When selecting a fixed-index annuity with a lifetime income benefit rider for a client, most advisors have several go-to quality carriers to choose from. But to make sure they’re making a defensibly suitable recommendation, it’s best to analyze different options based on one specific criterion.
“[T]he annuity LIBR with the highest bonus or highest rollup rate, doubler or other bells and whistles gives the appearance of being the most suitable,” wrote Jim Pedigo, a retirement planning advisor with Financial Rate Watcher$, in a piece for InsuranceNewsNet Magazine. “[But] does the FIA LIBR provide the best payout for your client when they want to start receiving income?”

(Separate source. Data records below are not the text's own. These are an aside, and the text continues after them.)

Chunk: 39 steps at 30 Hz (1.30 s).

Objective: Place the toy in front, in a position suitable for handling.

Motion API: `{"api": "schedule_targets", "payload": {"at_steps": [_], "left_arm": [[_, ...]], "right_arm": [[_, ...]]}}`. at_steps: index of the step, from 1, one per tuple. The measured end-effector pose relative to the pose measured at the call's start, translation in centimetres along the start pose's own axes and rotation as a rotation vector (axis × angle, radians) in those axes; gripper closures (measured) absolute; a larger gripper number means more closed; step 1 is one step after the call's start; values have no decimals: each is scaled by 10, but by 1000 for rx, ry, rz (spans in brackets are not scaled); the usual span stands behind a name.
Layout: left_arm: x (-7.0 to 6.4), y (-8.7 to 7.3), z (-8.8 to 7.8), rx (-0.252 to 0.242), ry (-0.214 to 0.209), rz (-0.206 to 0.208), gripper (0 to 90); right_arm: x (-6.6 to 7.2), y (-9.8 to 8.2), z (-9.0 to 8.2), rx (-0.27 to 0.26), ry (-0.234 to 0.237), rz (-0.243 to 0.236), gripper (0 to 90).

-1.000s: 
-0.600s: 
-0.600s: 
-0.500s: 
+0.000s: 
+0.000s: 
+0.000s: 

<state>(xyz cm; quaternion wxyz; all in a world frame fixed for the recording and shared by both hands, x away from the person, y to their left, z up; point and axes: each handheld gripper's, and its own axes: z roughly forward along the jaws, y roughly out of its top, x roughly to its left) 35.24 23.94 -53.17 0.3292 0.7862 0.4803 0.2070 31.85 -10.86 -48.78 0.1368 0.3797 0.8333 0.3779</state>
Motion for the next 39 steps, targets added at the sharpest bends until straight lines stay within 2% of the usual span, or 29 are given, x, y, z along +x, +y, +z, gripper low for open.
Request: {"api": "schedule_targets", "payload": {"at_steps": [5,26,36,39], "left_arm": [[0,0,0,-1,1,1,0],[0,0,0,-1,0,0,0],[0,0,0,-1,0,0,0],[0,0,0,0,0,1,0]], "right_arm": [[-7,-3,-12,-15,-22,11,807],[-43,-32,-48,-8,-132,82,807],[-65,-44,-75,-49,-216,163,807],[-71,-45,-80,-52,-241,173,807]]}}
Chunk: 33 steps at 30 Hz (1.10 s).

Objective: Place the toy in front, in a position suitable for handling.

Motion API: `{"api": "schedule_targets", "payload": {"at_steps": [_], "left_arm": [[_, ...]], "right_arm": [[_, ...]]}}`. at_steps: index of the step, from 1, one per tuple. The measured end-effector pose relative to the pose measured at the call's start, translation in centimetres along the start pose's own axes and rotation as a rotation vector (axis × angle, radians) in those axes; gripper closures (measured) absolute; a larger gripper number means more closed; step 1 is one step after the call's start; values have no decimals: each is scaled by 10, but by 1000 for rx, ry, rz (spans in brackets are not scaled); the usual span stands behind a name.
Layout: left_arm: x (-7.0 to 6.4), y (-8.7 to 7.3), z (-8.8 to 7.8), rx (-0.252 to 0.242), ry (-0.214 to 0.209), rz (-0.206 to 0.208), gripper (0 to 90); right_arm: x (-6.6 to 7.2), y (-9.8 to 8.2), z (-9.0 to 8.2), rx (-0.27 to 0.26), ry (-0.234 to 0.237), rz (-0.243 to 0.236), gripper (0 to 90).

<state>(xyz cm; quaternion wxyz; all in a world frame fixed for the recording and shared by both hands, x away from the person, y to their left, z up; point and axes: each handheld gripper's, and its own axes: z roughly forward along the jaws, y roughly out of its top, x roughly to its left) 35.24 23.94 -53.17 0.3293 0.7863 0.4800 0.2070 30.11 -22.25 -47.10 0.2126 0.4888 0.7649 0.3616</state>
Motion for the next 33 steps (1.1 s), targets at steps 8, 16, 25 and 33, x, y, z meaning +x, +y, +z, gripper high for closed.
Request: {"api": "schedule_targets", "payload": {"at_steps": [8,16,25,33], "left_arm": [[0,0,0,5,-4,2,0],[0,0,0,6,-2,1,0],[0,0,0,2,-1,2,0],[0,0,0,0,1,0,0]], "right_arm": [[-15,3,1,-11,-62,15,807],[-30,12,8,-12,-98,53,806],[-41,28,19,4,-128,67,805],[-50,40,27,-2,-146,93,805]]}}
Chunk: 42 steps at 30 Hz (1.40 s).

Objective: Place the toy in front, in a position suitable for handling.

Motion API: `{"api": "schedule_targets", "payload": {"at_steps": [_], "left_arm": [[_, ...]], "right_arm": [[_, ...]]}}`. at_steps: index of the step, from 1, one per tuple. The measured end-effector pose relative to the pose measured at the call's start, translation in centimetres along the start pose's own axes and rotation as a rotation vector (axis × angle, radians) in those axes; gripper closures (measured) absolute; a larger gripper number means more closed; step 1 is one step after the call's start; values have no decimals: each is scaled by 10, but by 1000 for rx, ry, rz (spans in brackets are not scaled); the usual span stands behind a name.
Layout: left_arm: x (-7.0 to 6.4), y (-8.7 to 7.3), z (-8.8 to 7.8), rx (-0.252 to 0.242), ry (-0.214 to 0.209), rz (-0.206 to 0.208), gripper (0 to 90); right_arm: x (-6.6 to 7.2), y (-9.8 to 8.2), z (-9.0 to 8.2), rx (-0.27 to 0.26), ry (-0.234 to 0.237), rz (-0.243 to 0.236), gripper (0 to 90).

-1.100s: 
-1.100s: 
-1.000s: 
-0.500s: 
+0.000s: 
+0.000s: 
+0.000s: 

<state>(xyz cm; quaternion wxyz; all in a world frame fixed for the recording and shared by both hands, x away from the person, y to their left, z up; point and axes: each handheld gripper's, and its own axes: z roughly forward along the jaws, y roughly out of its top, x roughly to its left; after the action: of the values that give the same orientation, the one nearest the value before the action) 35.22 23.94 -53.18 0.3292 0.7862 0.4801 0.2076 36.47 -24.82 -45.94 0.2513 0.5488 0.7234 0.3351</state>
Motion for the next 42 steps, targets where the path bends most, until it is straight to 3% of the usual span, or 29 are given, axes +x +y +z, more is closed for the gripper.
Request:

Pedigo said advisors ought to consider only guaranteed income payout rates in determining whether an annuity product is suitable. As an example, he described an advisor who, since the 1990s, has frequently turned to one of his favourite quality carriers when recommending fixed-equity index annuities with LIBRs.
“He just received a complaint from the Department of Insurance, which came from the attorney representing the children of one of Dan’s retired clients,” he said. The children had concerns about the guaranteed income their parents are set to receive, and wanted to know the basis on which the carrier was selected. And because the annuity with LIBR that was recommended didn’t seem to be the most suitable one for their conservative parent’s future income requirements, the children also wanted a full refund of their parent’s annuity premium deposit, with interest.
According to Pedigo, the advisor might not be too worried about having to provide a premium refund since the fiduciary rule and “best interest” standard proposed by the US Department of Labor for retirement accounts is no longer applicable. Because of that, the advisor might believe a proposal he gave his clients from one of his choice insurance companies would be an acceptable basis for his recommendation.
But even absent the “Best Interest” standard, advisors in the US are still subject to the provisions of the tentative annuity transactions model law from the National Association of Insurance Commissioners. “In brief, the law opts for a sales standard of ‘Suitability Plus,’” Pedigo explained. Aside from “reasonable competence, trustworthiness, fair dealing, diligence, care and skill by the producer,” any recommendation must not place “the financial or other interests of the producer ahead of the consumer’s interests” based on the consumer’s suitability information. The “Suitability Plus” standard also requires producers to make a record of recommendations and bases for recommendations at the time when they recommend or sell an annuity product.
To stay on-side, the advisor could have used detailed guaranteed payout software that could mine the universe of most fixed-index annuities and list dollar amounts of their LIBR minimum guaranteed lifetime income payouts, with cumulative amounts after 10 years and at age 95. Calculations are based on each client’s profile and needs, including the time they want income to be turned on.
“Granted, the ranking may not include one of [the advisor’s] favorite carriers, or pay the best commission, but it does provide a detailed list of fair recommendations for his clients,” Pedigo said.